Problem requirements:
How does the data below read from its first line through the line containing "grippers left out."? Print those lines exactly.

-=-=-

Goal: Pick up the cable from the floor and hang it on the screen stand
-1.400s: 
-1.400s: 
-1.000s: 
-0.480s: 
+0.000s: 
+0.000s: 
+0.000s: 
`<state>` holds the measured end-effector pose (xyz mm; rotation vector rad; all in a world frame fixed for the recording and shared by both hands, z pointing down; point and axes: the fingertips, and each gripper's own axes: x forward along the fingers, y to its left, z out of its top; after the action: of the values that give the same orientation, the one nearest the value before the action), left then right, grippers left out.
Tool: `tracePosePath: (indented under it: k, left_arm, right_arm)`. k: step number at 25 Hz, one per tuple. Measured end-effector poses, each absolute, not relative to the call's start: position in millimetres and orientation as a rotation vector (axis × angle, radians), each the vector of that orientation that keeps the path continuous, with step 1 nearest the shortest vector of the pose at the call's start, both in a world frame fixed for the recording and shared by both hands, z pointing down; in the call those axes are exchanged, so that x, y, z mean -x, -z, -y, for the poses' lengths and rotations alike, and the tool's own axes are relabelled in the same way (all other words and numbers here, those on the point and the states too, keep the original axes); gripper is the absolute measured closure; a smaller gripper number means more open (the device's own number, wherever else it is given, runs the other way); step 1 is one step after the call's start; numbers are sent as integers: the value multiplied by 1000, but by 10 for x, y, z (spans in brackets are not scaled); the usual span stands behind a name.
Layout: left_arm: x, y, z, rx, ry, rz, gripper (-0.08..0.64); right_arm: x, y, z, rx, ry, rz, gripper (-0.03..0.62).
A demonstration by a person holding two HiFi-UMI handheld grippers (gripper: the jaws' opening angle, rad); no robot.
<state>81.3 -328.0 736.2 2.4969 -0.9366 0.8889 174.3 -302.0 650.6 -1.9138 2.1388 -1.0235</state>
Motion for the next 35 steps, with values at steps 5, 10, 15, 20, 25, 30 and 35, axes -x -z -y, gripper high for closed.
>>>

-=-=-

Solution for this exercise:
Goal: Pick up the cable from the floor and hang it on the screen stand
-1.400s: 
-1.400s: 
-1.000s: 
-0.480s: 
+0.000s: 
+0.000s: 
+0.000s: 
`<state>` holds the measured end-effector pose (xyz mm; rotation vector rad; all in a world frame fixed for the recording and shared by both hands, z pointing down; point and axes: the fingertips, and each gripper's own axes: x forward along the fingers, y to its left, z out of its top; after the action: of the values that give the same orientation, the one nearest the value before the action), left then right, grippers left out.

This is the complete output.